→ PROBLEM TO SOLVE:
An exact copy of the listing is required, with its pictures removed.

^^^^^^^^^^^^^^^^

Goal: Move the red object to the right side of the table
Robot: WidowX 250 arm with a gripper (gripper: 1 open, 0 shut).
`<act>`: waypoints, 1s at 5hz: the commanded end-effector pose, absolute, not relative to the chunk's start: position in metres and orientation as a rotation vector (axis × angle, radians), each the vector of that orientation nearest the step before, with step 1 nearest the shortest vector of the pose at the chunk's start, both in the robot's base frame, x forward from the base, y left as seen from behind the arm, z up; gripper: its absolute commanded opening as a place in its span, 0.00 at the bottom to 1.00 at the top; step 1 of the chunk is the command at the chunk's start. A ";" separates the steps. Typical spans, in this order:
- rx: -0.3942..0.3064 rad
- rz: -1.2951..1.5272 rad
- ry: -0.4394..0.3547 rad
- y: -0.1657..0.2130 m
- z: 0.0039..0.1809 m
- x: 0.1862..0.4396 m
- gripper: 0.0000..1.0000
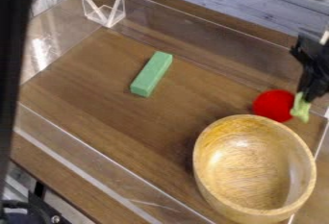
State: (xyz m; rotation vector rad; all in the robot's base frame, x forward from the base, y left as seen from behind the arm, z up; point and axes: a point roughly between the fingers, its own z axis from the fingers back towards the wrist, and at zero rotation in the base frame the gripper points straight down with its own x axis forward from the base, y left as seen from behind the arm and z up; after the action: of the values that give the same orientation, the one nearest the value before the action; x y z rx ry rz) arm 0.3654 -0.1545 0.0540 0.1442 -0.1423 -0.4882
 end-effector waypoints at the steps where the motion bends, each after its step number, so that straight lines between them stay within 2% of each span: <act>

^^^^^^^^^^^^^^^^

→ EXERCISE ANSWER:
Goal: Move the red object to the right side of the table
Robot: WidowX 250 arm with a gripper (gripper: 1 open, 0 shut).
`<act>`: waypoints, 1s at 5hz: the commanded end-effector pose, absolute, not relative to the chunk's start: position in metres and orientation as a rotation vector (axis × angle, radians), each the vector of that orientation nearest the step before, with step 1 nearest the shortest vector of the pose at the chunk's start, both in the robot's base frame, x forward from the base, y left as seen from behind the arm, z up; gripper: its absolute commanded opening as a place in its span, 0.00 at the bottom to 1.00 at the top; step 1 of the chunk is the command at the chunk's start. A ";" separates the steps. Typical spans, in this order:
- rx: -0.3942..0.3064 rad
- rz: -1.2951..1.5272 rad
- ry: -0.4394..0.3547 rad
- y: -0.1657..0.2130 m
- z: 0.0039..0.1809 m
- x: 0.1862..0.4396 m
- gripper: 0.0000..1.0000
State: (xyz m; rotation vector rad; all in the robot's base frame, x forward from the base, y left as seen from behind the arm, z up; point and axes: a point roughly between the fingers, its own z axis from the fingers back towards the wrist, and at zero rotation in the base frame the gripper points straight down with its own x axis forward from the base, y left as seen from behind the arm and z up; after the action: of the values that give the same orientation, the one nearest the value before the action; x y z rx ry rz) arm 0.3654 -0.1545 0.0540 0.1442 -0.1423 -0.4882
 end-effector waypoints at the steps where the motion bends, each after its step number, so that straight lines between them stay within 2% of each span: <act>

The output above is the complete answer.